Looking at the areas the foot rests on, the pressure is greater at the heel bone and the head of the first metatarsal than at that of the fifth metatarsal. This is caused by the position of the centre of gravity and how the weight is distributed.
The area where the weight of the body exerts the most pressure is called the weight line.
This means that the weight line of even a healthy, sound foot runs along the inner edge of the heel bone, thus increasing the load of the inner part (medial) of the foot. The force on the inner arc of the longitudinal arch is great, and even the ligaments are only able to sustain the arch at the limit of their flexibility. When standing (in a static position), the weight line is divided differently, but when walking (dynamic position), it moves forward in a characteristic line.

The course of the weight line in a healthy foot
The centre of the heel – the outer edge of the foot – the base of the metatarsals; here about 75% of the force turns in on the first metatarsal and 25% on the head of the fifth, where the foot supports on or pushes off from the ground.

Gait cycle

Analysing the sequence of scans recorded by the podoscope while walking, it can be stated that the static pressure map is comprised only of mosaics of the dynamic pressure maps that are created in the different phases of the gait cycle. Thus dynamic features can be deduced from the static image.

Static problems

Static problems are at the root of most foot disorders. The majority of ordinary foot problems are caused by fallen arches or the changes that occur as they fall.

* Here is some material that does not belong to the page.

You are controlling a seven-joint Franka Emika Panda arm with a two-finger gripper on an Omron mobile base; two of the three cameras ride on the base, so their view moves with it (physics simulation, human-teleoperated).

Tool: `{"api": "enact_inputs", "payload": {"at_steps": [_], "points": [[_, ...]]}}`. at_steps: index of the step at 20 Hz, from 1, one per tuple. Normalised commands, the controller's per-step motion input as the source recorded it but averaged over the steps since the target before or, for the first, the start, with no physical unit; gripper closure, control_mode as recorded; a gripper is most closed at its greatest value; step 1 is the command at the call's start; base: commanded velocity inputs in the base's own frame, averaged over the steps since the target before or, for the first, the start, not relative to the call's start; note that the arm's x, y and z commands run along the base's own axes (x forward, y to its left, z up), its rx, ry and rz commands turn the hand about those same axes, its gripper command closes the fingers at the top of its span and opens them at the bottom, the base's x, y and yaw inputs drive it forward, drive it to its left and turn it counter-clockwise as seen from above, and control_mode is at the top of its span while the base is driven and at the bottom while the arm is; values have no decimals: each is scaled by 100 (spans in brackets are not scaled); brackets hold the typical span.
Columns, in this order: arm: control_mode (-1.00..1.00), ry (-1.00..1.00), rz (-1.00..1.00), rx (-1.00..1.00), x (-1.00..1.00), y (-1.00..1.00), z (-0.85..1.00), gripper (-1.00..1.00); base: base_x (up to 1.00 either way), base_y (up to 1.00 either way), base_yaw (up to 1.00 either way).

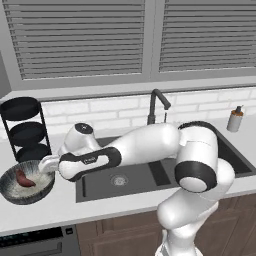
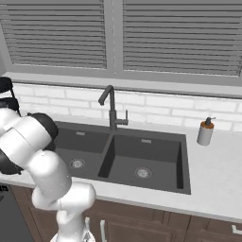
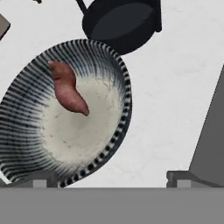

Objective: Pick the potato from the sink and place it in the bowl. Then pick the bowl and place it in the microwave. Then close the microwave door and press the start button.

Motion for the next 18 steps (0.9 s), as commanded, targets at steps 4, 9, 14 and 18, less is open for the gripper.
{"api": "enact_inputs", "payload": {"at_steps": [4, 9, 14, 18], "points": [[-100, 27, -15, 0, 15, 30, -33, -100, 0, 0, 0], [-100, 18, -15, 0, 17, 25, -45, -100, 0, 0, 0], [-100, 7, -13, 0, 6, 19, -36, -100, 0, 0, 0], [-100, 2, -11, 0, 0, 26, -25, -100, 0, 0, 0]]}}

Due to factors both inside and outside the body (sudden heavy load, ligament weakness, overweight, improper lifestyle, hormonal changes, etc.), the ligaments supporting the arches stretch. This in turn causes the arch to fall and the weight line to change, e.g. when the longitudinal arch drops, it shifts towards the inner side of the foot.

Diagnostic definition of an abnormal weight line

By examining the pressure map, abnormal pressure patterns caused by static disorders can be identified. The course of the weight line is defined by linking together the main pressure points and then comparing this with the course regarded as normal. With talipes valgus, a type of clubfoot, and flat feet, for instance, the pressure line shifts towards the inner side of the foot, while with a fallen transverse arch it does not proceed towards the big toe but the second toe.